Gnatodiafisaria dysplasia (Gnathodiaphyseal dysplasia) - Gen Year5.
The gnatodiafisaria dysplasia is a disease that affects the bones. Affected individuals have osteopenia, which causes bones are unusually fragile. As a result, affected individuals typically have multiple bone fractures in childhood, often after a minor trauma or no apparent reason.
Signs and symptoms associated with gnatodiafisaria diaphyseal dysplasia may include sclerosis, inclination of the long bones in the jaw osteomyelitis, osteonecrosis of the jaw and cementoseas injuries. When the disease was first described, a variation of osteogenesis imperfecta, also it characterized by frequent bone fractures considered. However, currently the gnatodiafisaria dysplasia is considered a separate disease. Unlike osteogenesis imperfecta, fractures in gnatodiafisaria dysplasia normally heal without causing deformity or loss of height.

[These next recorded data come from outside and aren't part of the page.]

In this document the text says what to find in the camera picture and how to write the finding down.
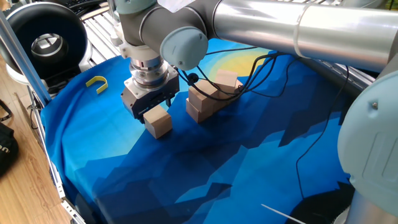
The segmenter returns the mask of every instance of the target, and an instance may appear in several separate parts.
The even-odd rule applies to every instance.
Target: wooden floor
[[[19,95],[25,107],[30,105],[26,86],[7,75],[5,62],[0,58],[0,99],[14,113],[4,124],[15,131],[20,150],[17,162],[0,177],[0,224],[69,223],[71,218],[60,204],[45,154],[14,93]],[[5,114],[0,110],[0,117]]]

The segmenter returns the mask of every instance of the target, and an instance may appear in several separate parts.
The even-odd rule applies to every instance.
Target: blue cloth
[[[278,95],[292,60],[279,57],[258,92]],[[80,74],[42,111],[47,150],[71,198],[82,194],[109,223],[284,223],[260,204],[290,213],[301,201],[295,163],[321,134],[338,89],[295,62],[281,97],[246,93],[196,124],[185,112],[188,86],[180,80],[168,110],[173,130],[155,140],[121,101],[128,65],[116,57]],[[102,83],[85,86],[95,75],[108,81],[99,95]],[[299,163],[306,197],[348,183],[336,146],[344,102]]]

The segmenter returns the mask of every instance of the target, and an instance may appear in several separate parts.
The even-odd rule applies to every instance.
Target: black wheel
[[[71,10],[38,2],[19,8],[7,19],[41,79],[78,67],[86,52],[87,34]],[[2,42],[0,53],[11,68],[21,73]]]

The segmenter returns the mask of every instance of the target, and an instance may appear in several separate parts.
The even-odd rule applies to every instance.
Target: stacked wooden blocks
[[[219,70],[217,72],[215,84],[220,88],[220,90],[226,93],[237,93],[239,86],[242,85],[238,80],[237,73],[226,70]],[[198,89],[214,98],[227,99],[231,97],[230,95],[217,90],[207,80],[200,80],[195,85]],[[201,123],[230,103],[230,101],[217,101],[203,96],[199,91],[191,86],[188,91],[186,109],[187,113],[197,123]]]
[[[173,128],[172,117],[160,105],[144,113],[144,121],[145,128],[156,139],[162,137]]]

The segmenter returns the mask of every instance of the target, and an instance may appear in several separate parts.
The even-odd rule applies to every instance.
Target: metal pole
[[[112,18],[116,20],[114,16],[114,12],[116,11],[116,1],[115,0],[108,0],[108,6],[109,6],[109,13],[111,14]]]
[[[3,13],[0,13],[0,20],[0,39],[4,42],[4,45],[7,47],[19,69],[22,71],[22,74],[26,76],[26,79],[39,97],[40,102],[46,106],[51,101],[50,94],[44,87],[40,77]]]
[[[222,0],[217,37],[380,72],[398,50],[398,13],[318,4]]]

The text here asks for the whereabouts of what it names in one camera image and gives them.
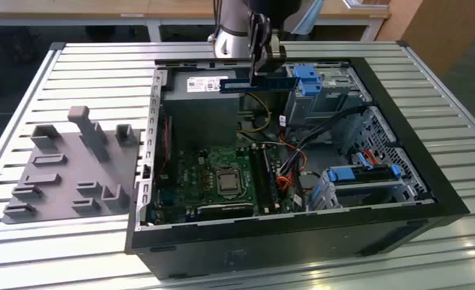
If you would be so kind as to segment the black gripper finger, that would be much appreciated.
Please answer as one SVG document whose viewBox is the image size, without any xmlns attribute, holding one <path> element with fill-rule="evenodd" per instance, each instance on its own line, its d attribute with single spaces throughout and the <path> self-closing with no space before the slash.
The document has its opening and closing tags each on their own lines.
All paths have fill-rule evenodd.
<svg viewBox="0 0 475 290">
<path fill-rule="evenodd" d="M 255 12 L 249 13 L 249 84 L 257 86 L 256 80 L 256 63 L 261 57 L 261 40 L 264 36 L 264 17 Z"/>
<path fill-rule="evenodd" d="M 261 28 L 260 74 L 268 74 L 284 65 L 287 53 L 279 40 L 280 30 L 273 27 L 268 17 L 264 18 Z"/>
</svg>

This process is due to mutations in the gene Year5, located on the short arm of chromosome 11 (11p14.3), encoding anoctamina-5 protein. This protein is located within the endoplasmic reticulum membrane, involved in coding, processing and transport of proteins. It is believed that this protein acts as a channel, allowing chloride ions to flow between the inside and outside of the endoplasmic reticulum. Flow regulation chloride within muscle cells plays a role in controlling muscle contraction and relaxation. The anoctamina-5 protein is also found in other cells, including cardiac muscle cells and bone cells. It is believed that anoctamina-5 protein may be important for the development of muscles and bones before birth.

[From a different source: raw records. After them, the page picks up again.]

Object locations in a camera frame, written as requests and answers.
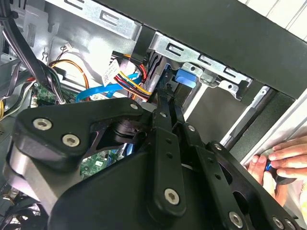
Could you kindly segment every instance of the white label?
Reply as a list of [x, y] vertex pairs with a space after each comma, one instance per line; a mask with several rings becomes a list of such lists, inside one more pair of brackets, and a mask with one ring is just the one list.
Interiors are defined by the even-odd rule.
[[120, 67], [118, 61], [114, 59], [107, 68], [104, 75], [102, 76], [102, 83], [104, 84], [104, 86], [106, 87], [112, 81], [112, 79], [115, 78], [116, 75], [118, 75], [119, 72]]
[[92, 101], [98, 101], [98, 100], [109, 99], [108, 97], [104, 96], [104, 95], [101, 94], [101, 93], [96, 93], [96, 94], [90, 96], [90, 98], [91, 98]]
[[103, 165], [103, 163], [101, 161], [96, 161], [95, 165], [101, 167]]

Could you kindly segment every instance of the hand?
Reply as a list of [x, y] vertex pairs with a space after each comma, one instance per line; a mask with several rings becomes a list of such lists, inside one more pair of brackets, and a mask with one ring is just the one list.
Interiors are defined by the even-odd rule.
[[279, 176], [307, 179], [307, 136], [281, 143], [273, 150], [269, 159]]
[[281, 205], [284, 206], [287, 199], [287, 186], [277, 185], [269, 172], [265, 172], [267, 159], [265, 156], [254, 156], [249, 164], [248, 172], [263, 186], [263, 188]]

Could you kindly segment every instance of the silver screw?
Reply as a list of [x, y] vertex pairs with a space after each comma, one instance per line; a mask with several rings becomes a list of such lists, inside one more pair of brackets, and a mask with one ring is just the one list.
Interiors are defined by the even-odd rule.
[[51, 129], [52, 123], [48, 119], [38, 118], [33, 121], [33, 126], [39, 130], [48, 130]]
[[73, 134], [66, 134], [65, 136], [63, 136], [62, 141], [64, 145], [67, 145], [69, 147], [76, 147], [80, 144], [80, 139]]
[[167, 115], [166, 115], [164, 112], [160, 112], [160, 115], [161, 115], [162, 117], [167, 117]]
[[243, 228], [243, 222], [241, 217], [236, 212], [229, 212], [229, 218], [231, 222], [239, 229]]
[[217, 150], [222, 150], [222, 148], [219, 144], [214, 144], [214, 146], [217, 148]]
[[132, 109], [138, 109], [138, 107], [135, 104], [130, 105]]
[[179, 204], [179, 195], [174, 189], [167, 188], [164, 191], [164, 197], [172, 205]]
[[195, 132], [195, 128], [193, 126], [188, 126], [189, 130], [191, 130], [192, 132]]
[[284, 219], [284, 220], [286, 221], [286, 223], [290, 226], [290, 228], [292, 230], [295, 230], [295, 226], [293, 225], [293, 223], [290, 220], [288, 220], [288, 219]]
[[273, 217], [273, 221], [277, 225], [277, 227], [283, 229], [283, 223], [277, 217]]

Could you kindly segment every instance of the green circuit board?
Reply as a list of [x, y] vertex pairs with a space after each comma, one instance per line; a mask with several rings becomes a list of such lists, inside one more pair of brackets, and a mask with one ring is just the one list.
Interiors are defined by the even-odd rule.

Have identified at least three mutations in gene Year5 gnatodiafisaria people with dysplasia. These genetic changes in anoctamina substituted amino-5 protein. It is not clear how these mutations lead to signs and symptoms of gnatodiafisaria dysplasia, or why mainly affect the bones, while other genetic mutations cause Year5 muscle disorders. It is likely that mutations may affect the way cells process calcium, an important mineral growth and skeletal development.
The gnatodiafisaria dysplasia is inherited as an autosomal dominant, which means that a copy of the altered gene in each cell is sufficient to express the disease.
Tests in IVAMI: in IVAMI perform detection of mutations associated with gnatodiafisaria dysplasia, by complete PCR amplification of exons Year5 gene, and subsequent sequencing.
Samples recommended: EDTA blood collected for separation of blood leukocytes, or impregnated sample card with dried blood (IVAMI may mail the card to deposit the blood sample).